Si Jesús quería hacer un ejemplo, no habrían causado en sus discípulos el efecto que realizó. Si Jesús quería hacer una alegoría del tipo: Este pan es un símbolo de mi cuerpo, ¿por qué habría una reacción tan fuerte? por eso muchos de sus discípulos se retiran, aquí no estamos hablando de Sacerdotes, Saduceos, Levitas, Ancianos, Jueces, o Escribas (como los que reunió Josué) sino de sus más cercanos seguidores, que dicen: “¡Es duro este lenguaje! ¿Quién puede escucharlo?”.
Jesús podría haber revisado y cambiado sus palabras, más, no hace nada al respecto.
Y entonces San Pedro, como ejemplo de lo que debemos ser la Iglesia contesta a la pregunta de Jesús: “¿Acaso también ustedes quieren irse?”, Es la misma pregunta de Josué en la primera lectura, con una respuesta bellísima de San Pedro: “Señor, ¿a quién iremos? Tú tienes palabras de vida eterna”

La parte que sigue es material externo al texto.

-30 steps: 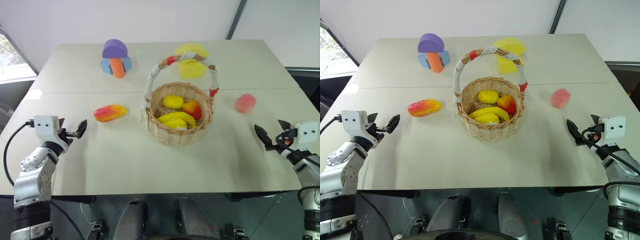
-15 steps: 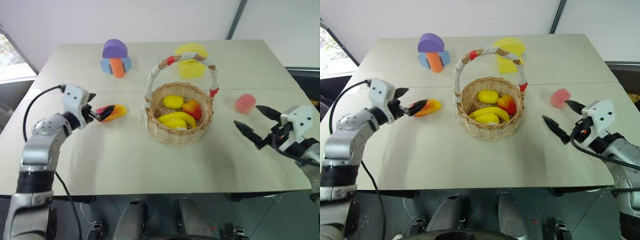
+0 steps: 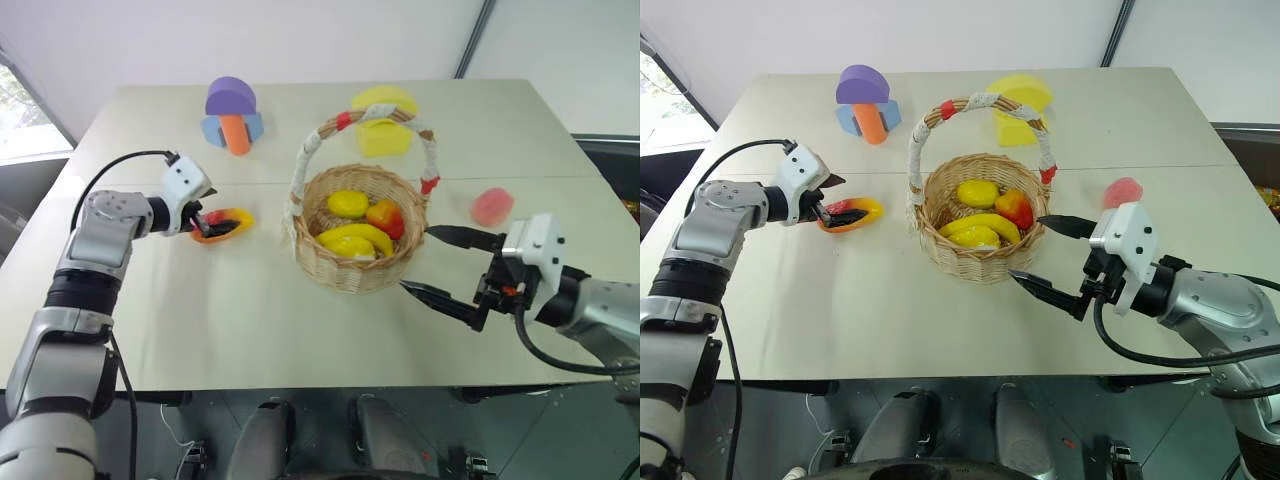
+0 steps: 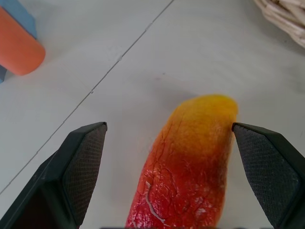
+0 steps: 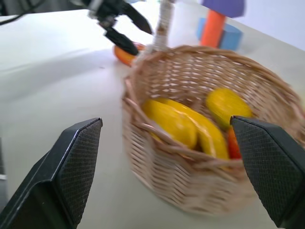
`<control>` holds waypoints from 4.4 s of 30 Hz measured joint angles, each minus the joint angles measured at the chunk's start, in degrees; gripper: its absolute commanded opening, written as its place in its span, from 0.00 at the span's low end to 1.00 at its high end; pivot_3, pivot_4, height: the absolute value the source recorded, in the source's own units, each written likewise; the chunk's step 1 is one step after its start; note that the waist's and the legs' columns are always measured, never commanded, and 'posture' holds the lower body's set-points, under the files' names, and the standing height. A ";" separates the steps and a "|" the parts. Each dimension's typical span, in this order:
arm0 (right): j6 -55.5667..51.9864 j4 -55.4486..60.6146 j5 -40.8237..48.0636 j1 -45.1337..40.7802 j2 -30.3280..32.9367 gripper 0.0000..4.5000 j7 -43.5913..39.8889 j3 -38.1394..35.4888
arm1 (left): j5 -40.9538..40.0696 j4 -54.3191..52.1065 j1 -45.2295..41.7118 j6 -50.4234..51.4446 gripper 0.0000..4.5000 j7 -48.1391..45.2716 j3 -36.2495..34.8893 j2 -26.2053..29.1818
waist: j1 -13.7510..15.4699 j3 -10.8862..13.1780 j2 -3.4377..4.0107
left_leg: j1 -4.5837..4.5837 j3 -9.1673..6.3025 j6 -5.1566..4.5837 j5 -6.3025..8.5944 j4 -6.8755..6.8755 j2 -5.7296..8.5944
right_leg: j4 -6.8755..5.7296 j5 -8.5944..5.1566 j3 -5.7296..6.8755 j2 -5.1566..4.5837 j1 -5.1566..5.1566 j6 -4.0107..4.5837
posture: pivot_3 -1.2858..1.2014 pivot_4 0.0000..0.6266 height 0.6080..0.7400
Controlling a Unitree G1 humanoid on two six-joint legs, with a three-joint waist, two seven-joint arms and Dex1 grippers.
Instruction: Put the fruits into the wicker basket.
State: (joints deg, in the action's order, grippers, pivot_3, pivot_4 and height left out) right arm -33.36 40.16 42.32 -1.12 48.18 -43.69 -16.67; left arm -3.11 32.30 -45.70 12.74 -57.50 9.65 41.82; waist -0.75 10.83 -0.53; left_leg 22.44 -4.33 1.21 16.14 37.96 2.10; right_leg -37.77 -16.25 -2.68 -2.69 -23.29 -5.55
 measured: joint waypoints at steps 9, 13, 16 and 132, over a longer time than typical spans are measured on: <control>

San Pedro declara en nombre de la Iglesia, que el centro de la vida, el centro de todo lo que somos es Cristo, que nuestra felicidad debe estar anclada solo en Cristo.
IV. Oración
Existe una canción que siempre me ha parecido hermosa, sobre la respuesta de San Pedro a la pregunta de Jesús, si quieres escucharla esta en youtube, y hoy la usaré para nuestra oración.
Señor a quien iremos
tu tienes palabras de vida
nosotros hemos creído
que tu eres el hijo de Dios
Soy el Pan que os da la vida eterna
el que viene a mí no tendrá hambre
el que viene que viene a mí no tendrá sed
así ha hablado Jesús
No busquéis alimento que perece
sino aquel que perdura eternamente
el que ofrece el hijo del hombre
que el el Padre os ha enviado
El que viene al banquete de mi Reino
en mi vive y yo vivo en El
brotará en él la vida eterna
y lo resucitaré
Amén
V. Compromiso
Reflexión:
- ¿En qué está anclada tu felicidad?
- ¿Cuál es el pivote de tu vida?
- Aquí y ahora ¿a quién quieres servir?
Acción:
- Para los esposos, hacer un examen de conciencia en conjunto, ¿Qué tanto estamos cumpliendo con lo que San Pablo nos pide en la carta a los Efesios?
- Para los que son Papás, poner acciones específicas para ser el líder religioso en nuestra casa.
- Para cualquier laico, frente a la cruz, decirle a Jesús: ¡Tú eres mi verdadera felicidad!